Aim of the exercise: Your answer consists of the lines in the data that contain "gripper". Copy each of them.

Data extract:
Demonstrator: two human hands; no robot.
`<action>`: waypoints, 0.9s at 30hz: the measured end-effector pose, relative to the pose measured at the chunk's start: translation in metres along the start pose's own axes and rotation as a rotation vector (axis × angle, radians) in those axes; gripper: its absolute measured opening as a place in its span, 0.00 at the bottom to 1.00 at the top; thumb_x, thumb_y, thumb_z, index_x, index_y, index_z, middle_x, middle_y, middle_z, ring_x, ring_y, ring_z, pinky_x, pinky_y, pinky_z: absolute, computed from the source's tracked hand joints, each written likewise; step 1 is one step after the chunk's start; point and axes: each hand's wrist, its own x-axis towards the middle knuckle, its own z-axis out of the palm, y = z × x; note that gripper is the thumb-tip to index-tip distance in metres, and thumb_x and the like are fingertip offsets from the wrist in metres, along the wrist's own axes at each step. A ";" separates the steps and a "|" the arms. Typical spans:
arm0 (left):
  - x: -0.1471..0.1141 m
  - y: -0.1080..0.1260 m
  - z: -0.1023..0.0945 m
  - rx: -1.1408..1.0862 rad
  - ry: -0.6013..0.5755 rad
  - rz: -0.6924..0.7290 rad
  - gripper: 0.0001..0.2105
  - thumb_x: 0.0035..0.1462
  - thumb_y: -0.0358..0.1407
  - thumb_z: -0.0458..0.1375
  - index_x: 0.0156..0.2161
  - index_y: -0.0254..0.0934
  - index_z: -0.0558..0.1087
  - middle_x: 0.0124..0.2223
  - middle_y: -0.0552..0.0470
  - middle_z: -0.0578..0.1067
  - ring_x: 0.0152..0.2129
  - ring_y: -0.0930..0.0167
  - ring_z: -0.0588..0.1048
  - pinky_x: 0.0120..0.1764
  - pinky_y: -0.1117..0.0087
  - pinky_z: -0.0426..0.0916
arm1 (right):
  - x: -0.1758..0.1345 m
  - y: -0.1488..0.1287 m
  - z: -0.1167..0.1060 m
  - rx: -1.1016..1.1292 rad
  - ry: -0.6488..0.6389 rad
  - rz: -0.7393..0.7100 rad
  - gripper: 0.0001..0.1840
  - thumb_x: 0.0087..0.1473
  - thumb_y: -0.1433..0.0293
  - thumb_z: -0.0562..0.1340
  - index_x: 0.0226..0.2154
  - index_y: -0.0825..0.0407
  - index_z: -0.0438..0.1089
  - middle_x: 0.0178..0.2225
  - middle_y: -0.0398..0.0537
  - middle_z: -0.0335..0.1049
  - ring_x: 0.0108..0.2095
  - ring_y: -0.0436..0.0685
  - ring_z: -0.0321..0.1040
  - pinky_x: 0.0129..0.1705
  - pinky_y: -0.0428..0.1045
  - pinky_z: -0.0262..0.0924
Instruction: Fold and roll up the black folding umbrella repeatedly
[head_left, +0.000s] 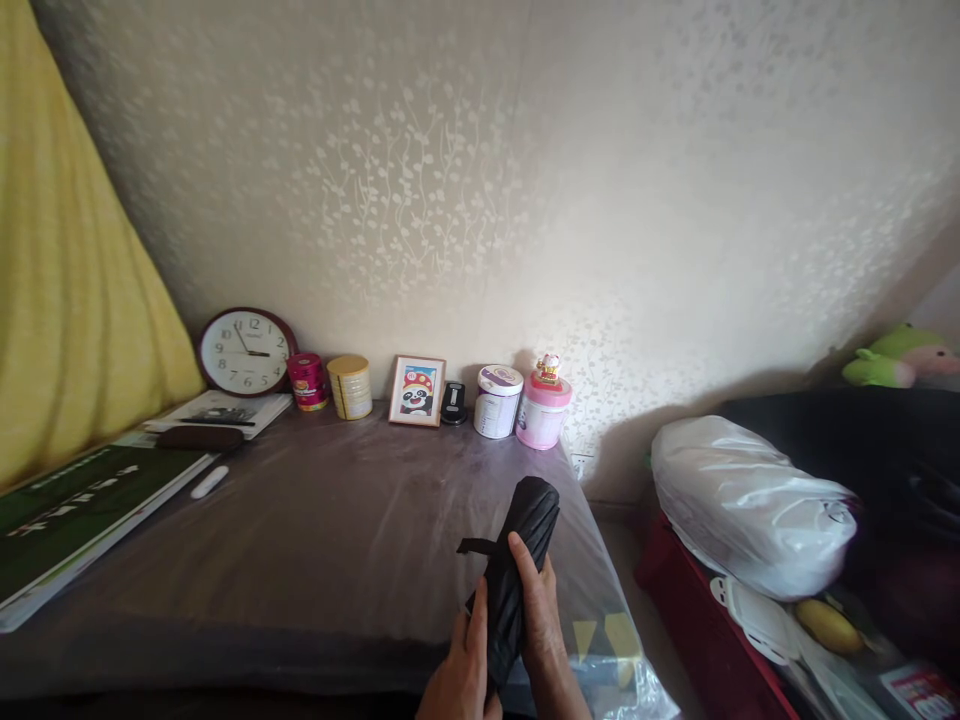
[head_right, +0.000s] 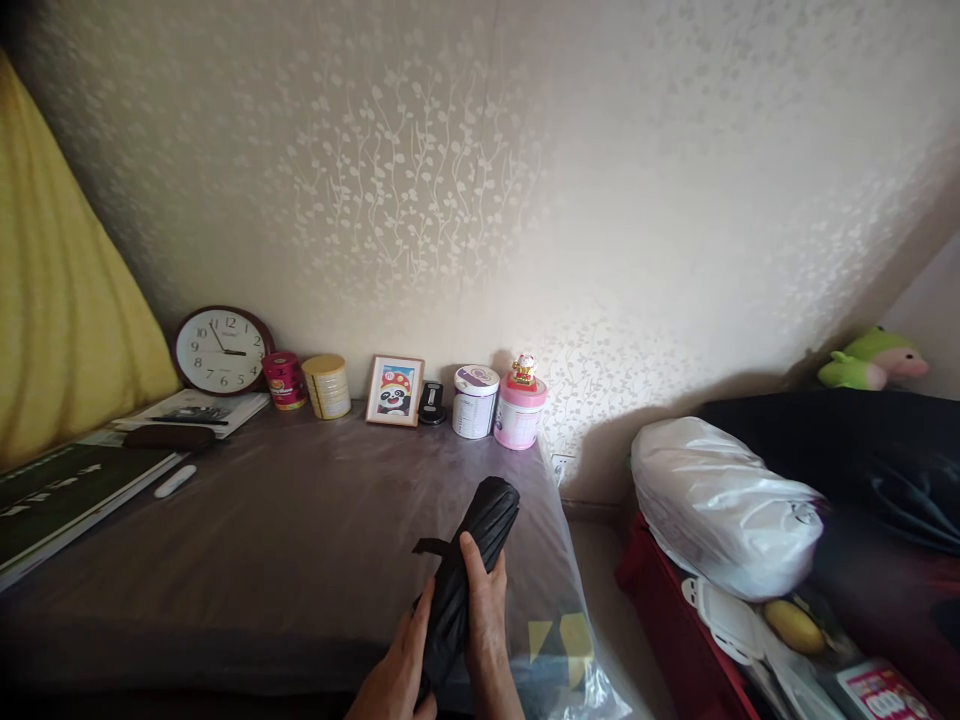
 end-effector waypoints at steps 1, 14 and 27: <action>0.001 -0.001 -0.001 -0.055 0.012 0.071 0.45 0.39 0.19 0.50 0.63 0.36 0.34 0.65 0.41 0.45 0.58 0.62 0.57 0.54 0.67 0.60 | 0.001 0.001 0.000 0.021 -0.004 0.020 0.30 0.41 0.52 0.64 0.42 0.55 0.68 0.30 0.44 0.72 0.32 0.56 0.68 0.33 0.47 0.63; -0.003 0.002 -0.005 0.070 -0.029 -0.024 0.46 0.41 0.19 0.49 0.62 0.47 0.32 0.63 0.38 0.51 0.47 0.61 0.71 0.43 0.65 0.67 | -0.006 0.000 0.002 0.059 0.019 0.045 0.30 0.37 0.55 0.67 0.42 0.55 0.68 0.30 0.43 0.73 0.33 0.56 0.69 0.33 0.46 0.64; -0.004 0.003 -0.025 -0.768 -0.214 0.066 0.34 0.53 0.45 0.53 0.61 0.41 0.44 0.42 0.48 0.72 0.24 0.75 0.72 0.25 0.74 0.66 | 0.007 0.020 -0.007 0.181 -0.031 0.136 0.35 0.34 0.50 0.67 0.40 0.58 0.69 0.28 0.48 0.74 0.30 0.60 0.71 0.32 0.50 0.66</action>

Result for this exercise:
`<action>`: waypoints, 0.9s at 30hz: the measured end-effector pose, relative to the pose measured at the chunk's start: translation in metres along the start pose's own axes and rotation as a rotation vector (axis × angle, radians) in those axes; gripper: its absolute measured opening as a place in its span, 0.00 at the bottom to 1.00 at the top; thumb_x, thumb_y, thumb_z, index_x, index_y, index_z, middle_x, middle_y, middle_z, ring_x, ring_y, ring_z, pinky_x, pinky_y, pinky_z: absolute, computed from the source's tracked hand joints, each written likewise; step 1 is one step after the chunk's start; point and axes: each hand's wrist, its own x-axis towards the middle knuckle, its own z-axis out of the palm, y = z × x; note that gripper is the thumb-tip to index-tip distance in metres, and thumb_x and the like are fingertip offsets from the wrist in metres, along the wrist's own axes at each step. A ";" separates the steps and a "|" the arms. Typical spans:
  - gripper: 0.0001..0.2105
  - gripper: 0.0001..0.1840

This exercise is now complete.